◆ **TASK DESCRIPTION**
Which lines below fall between the one containing "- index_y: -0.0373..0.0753" and the one containing "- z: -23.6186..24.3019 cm"? Repeat them exactly, counting both of those lines, and add nothing else.
DATASET CONTENT Start Marker
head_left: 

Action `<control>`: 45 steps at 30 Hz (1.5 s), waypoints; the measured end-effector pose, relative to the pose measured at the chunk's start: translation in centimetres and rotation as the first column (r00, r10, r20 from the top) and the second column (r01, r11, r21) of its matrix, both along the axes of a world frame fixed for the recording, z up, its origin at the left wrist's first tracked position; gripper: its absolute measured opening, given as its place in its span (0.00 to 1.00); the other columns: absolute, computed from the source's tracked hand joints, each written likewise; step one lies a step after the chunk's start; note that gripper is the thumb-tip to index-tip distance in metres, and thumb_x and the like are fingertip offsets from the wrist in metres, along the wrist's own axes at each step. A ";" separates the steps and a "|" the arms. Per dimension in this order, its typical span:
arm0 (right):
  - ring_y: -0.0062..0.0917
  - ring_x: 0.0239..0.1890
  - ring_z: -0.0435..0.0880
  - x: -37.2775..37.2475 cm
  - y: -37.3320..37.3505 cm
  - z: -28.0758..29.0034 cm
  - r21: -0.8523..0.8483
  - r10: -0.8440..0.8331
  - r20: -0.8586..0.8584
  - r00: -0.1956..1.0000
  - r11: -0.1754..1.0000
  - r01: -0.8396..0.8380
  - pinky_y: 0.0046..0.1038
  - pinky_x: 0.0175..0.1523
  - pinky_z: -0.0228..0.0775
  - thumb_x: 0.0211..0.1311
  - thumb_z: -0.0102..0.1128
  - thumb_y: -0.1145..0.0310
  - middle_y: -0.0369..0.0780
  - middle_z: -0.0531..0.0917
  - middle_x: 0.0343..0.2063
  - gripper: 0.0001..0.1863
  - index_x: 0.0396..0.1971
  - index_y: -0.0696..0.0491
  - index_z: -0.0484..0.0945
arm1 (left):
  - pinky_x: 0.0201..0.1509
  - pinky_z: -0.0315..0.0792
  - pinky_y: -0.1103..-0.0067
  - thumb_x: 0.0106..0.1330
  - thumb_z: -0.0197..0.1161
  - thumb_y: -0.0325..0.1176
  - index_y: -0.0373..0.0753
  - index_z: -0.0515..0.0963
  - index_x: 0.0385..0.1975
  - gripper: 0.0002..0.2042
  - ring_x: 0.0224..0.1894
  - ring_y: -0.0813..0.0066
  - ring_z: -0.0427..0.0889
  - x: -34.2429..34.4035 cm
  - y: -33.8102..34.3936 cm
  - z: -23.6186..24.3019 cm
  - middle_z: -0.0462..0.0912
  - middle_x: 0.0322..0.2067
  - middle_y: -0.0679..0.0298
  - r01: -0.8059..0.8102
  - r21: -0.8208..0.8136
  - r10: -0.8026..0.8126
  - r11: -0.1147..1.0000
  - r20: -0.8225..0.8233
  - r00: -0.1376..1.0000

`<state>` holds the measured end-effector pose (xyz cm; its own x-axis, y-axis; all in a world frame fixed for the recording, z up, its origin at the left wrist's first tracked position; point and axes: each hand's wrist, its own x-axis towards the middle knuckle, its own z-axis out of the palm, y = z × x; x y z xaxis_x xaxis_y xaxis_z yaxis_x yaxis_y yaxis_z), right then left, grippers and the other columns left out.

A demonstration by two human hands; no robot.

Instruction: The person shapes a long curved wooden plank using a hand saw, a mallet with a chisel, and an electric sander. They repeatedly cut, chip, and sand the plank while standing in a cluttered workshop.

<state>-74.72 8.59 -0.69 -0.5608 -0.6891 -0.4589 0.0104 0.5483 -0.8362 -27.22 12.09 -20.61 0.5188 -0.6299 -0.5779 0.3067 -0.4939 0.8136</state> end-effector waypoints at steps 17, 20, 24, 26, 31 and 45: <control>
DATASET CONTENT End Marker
◆ **REPLY**
  - index_y: -0.0373..0.0753
  - index_z: -0.0515..0.0963
  - index_x: 0.0385..0.1975
  - gripper: 0.0002..0.2042
  - ring_x: 0.0224..0.1894
  - ring_y: -0.0813..0.0066
  - ring_z: -0.0427..0.0889
  - x: -34.2429..34.4035 cm
  - y: -33.8102..34.3936 cm
  - z: -23.6186..24.3019 cm

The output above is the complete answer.